Please follow the manual below to run the pipeline on your system. Data can be provided upon request in the form of a zip file. After unzipping the data, place the directory in the repository root and name it data/.

Installation

Docker

PrOType can be run in a preconfigured Docker container. This will allow for a reproducible environment across different machines and operating systems. To install docker on your machine see the official docs: https://docs.docker.com/install/

Once Docker is installed, navigate to the PrOType project directory on your machine then run

docker image build -f Dockerfile -t protype:latest .

to build the image on your machine (this may take some time). After the image has been built, you can start a container with

docker run -it --rm protype:latest bash

Inside the docker container, run git clone https://github.com/AlineTalhouk/PrOType.git and navigate to the PrOType directory. The Dockerfile is already configured with all the dependencies and tools you'll need to run PrOType. For more information on running docker containers, see the official docs: https://docs.docker.com/engine/reference/run/

Packrat

We use packrat as a package management system to keep track of precise versions of all R package dependencies used in PrOType.

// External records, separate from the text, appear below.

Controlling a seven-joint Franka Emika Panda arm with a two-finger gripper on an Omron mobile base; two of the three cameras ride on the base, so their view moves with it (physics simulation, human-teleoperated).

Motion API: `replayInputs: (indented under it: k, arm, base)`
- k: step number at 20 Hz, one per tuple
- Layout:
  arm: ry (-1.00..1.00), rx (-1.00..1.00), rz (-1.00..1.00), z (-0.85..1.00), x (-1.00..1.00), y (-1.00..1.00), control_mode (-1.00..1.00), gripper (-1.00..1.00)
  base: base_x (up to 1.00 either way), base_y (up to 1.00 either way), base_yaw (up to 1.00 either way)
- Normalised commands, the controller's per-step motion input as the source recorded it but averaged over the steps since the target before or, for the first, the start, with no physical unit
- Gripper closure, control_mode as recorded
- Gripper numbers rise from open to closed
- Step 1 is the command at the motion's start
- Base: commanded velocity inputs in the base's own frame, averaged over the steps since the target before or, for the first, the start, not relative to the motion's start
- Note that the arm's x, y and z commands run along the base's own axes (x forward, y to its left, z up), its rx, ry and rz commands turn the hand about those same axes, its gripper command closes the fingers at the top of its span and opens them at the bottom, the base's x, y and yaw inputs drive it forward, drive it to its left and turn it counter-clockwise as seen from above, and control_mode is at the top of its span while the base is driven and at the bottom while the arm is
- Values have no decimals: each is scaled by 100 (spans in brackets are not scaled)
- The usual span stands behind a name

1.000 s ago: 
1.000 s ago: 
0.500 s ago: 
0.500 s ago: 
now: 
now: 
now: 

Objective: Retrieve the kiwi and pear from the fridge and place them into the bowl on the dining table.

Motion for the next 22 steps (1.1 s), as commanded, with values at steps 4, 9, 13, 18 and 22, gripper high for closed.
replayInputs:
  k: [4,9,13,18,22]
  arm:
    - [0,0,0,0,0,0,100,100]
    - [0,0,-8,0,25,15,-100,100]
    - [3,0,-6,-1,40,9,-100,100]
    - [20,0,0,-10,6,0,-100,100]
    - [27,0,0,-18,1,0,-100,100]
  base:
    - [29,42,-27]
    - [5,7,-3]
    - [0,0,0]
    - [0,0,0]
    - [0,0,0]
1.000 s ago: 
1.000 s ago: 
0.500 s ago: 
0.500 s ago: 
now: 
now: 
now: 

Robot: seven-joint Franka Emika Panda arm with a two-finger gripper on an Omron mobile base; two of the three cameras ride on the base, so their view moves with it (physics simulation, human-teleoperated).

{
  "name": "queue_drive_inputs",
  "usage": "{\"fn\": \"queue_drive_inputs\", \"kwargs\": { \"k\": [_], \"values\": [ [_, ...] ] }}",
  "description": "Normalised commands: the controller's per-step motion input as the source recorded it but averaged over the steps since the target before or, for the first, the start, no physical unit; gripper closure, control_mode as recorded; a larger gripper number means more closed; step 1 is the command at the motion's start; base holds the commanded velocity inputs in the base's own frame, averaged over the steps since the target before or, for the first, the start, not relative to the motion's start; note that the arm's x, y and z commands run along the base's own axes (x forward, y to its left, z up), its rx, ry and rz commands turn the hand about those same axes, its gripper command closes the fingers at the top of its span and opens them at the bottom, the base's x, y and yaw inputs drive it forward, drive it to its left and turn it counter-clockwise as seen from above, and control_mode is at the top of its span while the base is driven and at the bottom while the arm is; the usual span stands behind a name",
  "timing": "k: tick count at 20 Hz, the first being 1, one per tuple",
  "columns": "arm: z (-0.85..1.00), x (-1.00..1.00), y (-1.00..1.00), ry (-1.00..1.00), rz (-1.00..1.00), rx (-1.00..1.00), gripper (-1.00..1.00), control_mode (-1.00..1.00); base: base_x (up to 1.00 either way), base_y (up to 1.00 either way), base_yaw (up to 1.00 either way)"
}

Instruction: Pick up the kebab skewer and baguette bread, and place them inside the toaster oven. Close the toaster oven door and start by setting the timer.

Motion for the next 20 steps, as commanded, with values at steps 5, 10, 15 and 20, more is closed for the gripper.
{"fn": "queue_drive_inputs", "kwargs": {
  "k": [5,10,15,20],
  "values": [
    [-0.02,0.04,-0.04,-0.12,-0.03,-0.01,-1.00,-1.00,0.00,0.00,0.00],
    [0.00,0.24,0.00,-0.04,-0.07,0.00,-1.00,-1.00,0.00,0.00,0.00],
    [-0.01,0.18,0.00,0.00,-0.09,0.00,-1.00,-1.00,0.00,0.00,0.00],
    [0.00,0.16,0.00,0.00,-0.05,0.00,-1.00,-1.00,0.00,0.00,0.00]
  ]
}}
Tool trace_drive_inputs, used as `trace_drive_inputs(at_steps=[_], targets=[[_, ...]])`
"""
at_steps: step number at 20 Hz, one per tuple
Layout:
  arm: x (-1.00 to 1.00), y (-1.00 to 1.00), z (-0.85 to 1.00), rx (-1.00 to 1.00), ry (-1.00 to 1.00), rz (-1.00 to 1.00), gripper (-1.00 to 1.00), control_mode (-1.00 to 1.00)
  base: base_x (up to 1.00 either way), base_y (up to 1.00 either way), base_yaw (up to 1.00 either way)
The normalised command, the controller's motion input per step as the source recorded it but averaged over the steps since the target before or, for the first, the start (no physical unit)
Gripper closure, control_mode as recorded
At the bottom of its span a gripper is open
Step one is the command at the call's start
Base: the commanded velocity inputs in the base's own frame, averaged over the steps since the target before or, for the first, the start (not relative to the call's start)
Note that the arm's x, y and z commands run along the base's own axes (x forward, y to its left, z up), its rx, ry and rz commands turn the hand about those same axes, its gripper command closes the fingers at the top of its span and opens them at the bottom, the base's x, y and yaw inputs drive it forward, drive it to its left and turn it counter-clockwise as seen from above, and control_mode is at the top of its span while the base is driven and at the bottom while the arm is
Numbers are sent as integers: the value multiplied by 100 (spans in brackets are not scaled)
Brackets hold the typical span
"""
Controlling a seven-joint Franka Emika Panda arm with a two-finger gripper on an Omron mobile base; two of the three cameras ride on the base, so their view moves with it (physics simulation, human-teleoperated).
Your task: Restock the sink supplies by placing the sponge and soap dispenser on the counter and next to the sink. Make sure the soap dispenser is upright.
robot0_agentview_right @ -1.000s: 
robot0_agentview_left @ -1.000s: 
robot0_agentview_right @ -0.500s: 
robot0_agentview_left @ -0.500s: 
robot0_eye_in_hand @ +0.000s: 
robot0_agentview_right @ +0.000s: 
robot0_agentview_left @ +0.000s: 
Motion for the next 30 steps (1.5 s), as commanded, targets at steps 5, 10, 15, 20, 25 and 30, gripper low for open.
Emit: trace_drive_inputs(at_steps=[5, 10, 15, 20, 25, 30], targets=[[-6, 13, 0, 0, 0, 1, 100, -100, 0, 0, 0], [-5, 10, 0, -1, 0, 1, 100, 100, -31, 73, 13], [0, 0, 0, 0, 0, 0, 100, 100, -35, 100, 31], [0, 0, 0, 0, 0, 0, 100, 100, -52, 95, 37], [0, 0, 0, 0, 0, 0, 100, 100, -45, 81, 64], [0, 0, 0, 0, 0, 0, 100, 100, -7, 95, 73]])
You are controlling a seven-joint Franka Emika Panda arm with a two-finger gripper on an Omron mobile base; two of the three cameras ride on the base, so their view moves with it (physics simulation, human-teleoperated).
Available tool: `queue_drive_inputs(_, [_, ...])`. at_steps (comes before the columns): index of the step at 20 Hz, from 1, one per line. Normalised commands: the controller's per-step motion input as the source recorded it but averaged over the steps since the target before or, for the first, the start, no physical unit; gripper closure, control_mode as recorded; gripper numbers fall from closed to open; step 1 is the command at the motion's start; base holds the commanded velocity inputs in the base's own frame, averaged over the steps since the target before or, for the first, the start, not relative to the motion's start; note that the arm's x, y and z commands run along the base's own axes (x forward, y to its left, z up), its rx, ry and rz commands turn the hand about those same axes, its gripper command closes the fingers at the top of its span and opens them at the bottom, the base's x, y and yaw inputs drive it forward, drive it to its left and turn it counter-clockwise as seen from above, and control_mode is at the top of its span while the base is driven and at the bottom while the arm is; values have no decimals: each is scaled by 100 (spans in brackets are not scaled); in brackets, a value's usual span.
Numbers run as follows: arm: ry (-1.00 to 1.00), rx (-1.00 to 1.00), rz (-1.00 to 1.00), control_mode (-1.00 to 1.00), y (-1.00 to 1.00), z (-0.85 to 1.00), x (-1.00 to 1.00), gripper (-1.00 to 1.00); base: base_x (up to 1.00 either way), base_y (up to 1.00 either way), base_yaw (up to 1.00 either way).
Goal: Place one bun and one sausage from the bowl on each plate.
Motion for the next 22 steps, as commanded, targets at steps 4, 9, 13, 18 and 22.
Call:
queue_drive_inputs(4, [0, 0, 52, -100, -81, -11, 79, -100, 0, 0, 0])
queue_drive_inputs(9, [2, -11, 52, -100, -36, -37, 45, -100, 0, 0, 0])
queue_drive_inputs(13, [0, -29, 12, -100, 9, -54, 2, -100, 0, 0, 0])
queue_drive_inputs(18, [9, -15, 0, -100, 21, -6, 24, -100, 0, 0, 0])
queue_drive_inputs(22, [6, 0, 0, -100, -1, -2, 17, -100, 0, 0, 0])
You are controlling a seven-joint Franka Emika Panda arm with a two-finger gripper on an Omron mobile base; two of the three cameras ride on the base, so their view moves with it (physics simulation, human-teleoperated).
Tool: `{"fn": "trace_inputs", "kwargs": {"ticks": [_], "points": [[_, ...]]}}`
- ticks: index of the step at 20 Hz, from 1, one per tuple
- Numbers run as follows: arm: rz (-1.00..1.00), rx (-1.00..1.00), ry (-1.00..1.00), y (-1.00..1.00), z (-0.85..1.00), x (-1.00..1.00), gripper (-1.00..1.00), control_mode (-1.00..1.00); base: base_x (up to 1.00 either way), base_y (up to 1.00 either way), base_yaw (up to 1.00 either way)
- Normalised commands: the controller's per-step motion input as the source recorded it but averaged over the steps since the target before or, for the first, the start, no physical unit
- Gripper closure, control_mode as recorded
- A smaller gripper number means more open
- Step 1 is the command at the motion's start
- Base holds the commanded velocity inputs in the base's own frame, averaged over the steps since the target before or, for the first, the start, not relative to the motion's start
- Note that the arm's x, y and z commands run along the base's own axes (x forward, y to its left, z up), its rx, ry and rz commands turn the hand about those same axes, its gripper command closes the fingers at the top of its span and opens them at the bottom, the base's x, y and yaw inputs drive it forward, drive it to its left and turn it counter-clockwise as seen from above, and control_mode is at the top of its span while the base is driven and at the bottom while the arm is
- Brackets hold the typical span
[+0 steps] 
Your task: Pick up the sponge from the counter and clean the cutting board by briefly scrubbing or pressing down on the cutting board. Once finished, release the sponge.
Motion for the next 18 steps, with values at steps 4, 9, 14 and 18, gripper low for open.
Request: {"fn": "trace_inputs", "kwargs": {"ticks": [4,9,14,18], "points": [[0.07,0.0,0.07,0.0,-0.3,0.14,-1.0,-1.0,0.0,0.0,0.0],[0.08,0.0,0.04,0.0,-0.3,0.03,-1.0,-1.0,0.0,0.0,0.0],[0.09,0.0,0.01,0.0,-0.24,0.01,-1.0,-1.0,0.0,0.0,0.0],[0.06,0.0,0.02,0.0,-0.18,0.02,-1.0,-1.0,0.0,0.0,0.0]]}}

After you have cloned PrOType to your local machine and open PrOType.Rproj, the packrat bootstrap installation will initialize. Run

packrat::restore()

to restore all packages listed in packrat/packrat.lock from their package sources in packrat/src/ (this will also take some time).

The easiest way to run PrOType on a Linux server is to use git or rsync to copy the project to the server location, and then run the various make targets at the project root. This ensures that packages loaded from bash calls to Rscript use the packrat private library instead of the system library. To share the pipeline with a collaborator, send them the output of

packrat::bundle()

Software Requirements

Linux environment (distribution CentOS 5.4 was used)
R version 3.5.1
git
GNU make

Usage

Most of the PrOType pipeline is run using a Sun Grid Engine by distributing batch jobs to worker nodes via qsub, thus employing a parallel computing environment. To run the full pipeline, run make all. Separate sections of the pipeline can be run by running their respective make targets. See Makefile for all target names. The user is encouraged to run make in a terminal multiplexer such as screen or tmux so that computationally expensive operations can continue to run in an embedded server and not be killed by server timeouts.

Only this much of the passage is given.